What you return must match the data exactly, line for line.

Information shown
++++++++++

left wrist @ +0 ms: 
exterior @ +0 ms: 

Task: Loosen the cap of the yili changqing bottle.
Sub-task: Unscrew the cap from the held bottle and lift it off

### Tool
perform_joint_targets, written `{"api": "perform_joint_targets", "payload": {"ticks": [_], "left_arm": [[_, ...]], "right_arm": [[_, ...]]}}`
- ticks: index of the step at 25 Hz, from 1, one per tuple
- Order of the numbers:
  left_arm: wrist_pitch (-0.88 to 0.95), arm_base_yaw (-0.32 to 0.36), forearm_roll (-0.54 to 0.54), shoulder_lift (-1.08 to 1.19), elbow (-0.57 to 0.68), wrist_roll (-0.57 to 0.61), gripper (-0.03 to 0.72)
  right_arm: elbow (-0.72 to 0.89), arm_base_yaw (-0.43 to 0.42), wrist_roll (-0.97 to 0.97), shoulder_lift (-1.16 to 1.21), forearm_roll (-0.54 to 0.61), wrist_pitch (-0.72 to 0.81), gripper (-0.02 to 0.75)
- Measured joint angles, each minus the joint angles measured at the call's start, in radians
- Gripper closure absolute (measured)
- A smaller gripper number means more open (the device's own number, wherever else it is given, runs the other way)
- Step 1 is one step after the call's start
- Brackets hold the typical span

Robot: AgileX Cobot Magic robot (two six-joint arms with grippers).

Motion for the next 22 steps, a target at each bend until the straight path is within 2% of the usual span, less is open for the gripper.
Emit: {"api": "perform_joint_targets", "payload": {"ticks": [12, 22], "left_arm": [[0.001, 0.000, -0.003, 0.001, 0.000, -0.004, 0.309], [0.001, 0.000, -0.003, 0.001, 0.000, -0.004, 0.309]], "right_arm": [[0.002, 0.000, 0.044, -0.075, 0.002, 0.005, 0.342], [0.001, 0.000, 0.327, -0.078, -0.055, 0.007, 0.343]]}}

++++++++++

Exercise response
left wrist @ +0 ms: 
exterior @ +0 ms: 

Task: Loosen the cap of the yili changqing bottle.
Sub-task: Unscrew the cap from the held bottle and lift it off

### Tool
perform_joint_targets, written `{"api": "perform_joint_targets", "payload": {"ticks": [_], "left_arm": [[_, ...]], "right_arm": [[_, ...]]}}`
- ticks: index of the step at 25 Hz, from 1, one per tuple
- Order of the numbers:
  left_arm: wrist_pitch (-0.88 to 0.95), arm_base_yaw (-0.32 to 0.36), forearm_roll (-0.54 to 0.54), shoulder_lift (-1.08 to 1.19), elbow (-0.57 to 0.68), wrist_roll (-0.57 to 0.61), gripper (-0.03 to 0.72)
  right_arm: elbow (-0.72 to 0.89), arm_base_yaw (-0.43 to 0.42), wrist_roll (-0.97 to 0.97), shoulder_lift (-1.16 to 1.21), forearm_roll (-0.54 to 0.61), wrist_pitch (-0.72 to 0.81), gripper (-0.02 to 0.75)
- Measured joint angles, each minus the joint angles measured at the call's start, in radians
- Gripper closure absolute (measured)
- A smaller gripper number means more open (the device's own number, wherever else it is given, runs the other way)
- Step 1 is one step after the call's start
- Brackets hold the typical span

Robot: AgileX Cobot Magic robot (two six-joint arms with grippers).

Motion for the next 22 steps, a target at each bend until the straight path is within 2% of the usual span, less is open for the gripper.
Emit: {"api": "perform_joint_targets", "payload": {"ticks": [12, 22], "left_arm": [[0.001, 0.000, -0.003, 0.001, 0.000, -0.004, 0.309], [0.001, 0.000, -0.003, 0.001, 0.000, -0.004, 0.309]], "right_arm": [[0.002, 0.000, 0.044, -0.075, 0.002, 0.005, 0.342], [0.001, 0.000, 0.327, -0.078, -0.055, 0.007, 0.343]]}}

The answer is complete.